A Biopolymer Transistor: Electrical Amplification by Microtubules

Avner Priel *, Arnolt J. Ramos {dagger}, Jack A. Tuszynski * and Horacio F. Cantiello {dagger}

* Department of Physics, University of Alberta, Edmonton, Alberta T6G 2J1, Canada; and {dagger} Renal Unit, Massachusetts General Hospital, and Harvard Medical School, Charlestown, Massachusetts

Correspondence: Address reprint requests to Avner Priel, Dept. of Physics, University of Alberta, Edmonton, Alberta T6G 2J1, Canada. Tel.: 780-492-3579; E-mail: apriel{at}phys.ualberta.ca; or Horacio F. Cantiello, Massachusetts General Hospital, Charlestown, MA. E-mail: cantiello{at}helix.mgh.harvard.edu.

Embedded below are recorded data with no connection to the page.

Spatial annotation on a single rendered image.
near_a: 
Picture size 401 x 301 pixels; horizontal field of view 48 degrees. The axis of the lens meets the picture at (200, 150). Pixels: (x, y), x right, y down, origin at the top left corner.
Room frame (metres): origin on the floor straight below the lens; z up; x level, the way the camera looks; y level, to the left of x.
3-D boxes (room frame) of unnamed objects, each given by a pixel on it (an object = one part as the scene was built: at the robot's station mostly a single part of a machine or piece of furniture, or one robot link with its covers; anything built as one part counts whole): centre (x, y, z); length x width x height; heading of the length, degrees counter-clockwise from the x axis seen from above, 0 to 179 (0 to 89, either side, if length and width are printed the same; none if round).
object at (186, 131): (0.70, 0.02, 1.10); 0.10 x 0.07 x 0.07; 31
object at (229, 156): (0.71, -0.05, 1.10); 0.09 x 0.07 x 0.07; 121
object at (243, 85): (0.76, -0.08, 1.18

Microtubules (MTs) are important cytoskeletal structures engaged in a number of specific cellular activities, including vesicular traffic, cell cyto-architecture and motility, cell division, and information processing within neuronal processes. MTs have also been implicated in higher neuronal functions, including memory and the emergence of "consciousness". How MTs handle and process electrical information, however, is heretofore unknown. Here we show new electrodynamic properties of MTs. Isolated, taxol-stabilized MTs behave as biomolecular transistors capable of amplifying electrical information. Electrical amplification by MTs can lead to the enhancement of dynamic information, and processivity in neurons can be conceptualized as an "ionic-based" transistor, which may affect, among other known functions, neuronal computational capabilities.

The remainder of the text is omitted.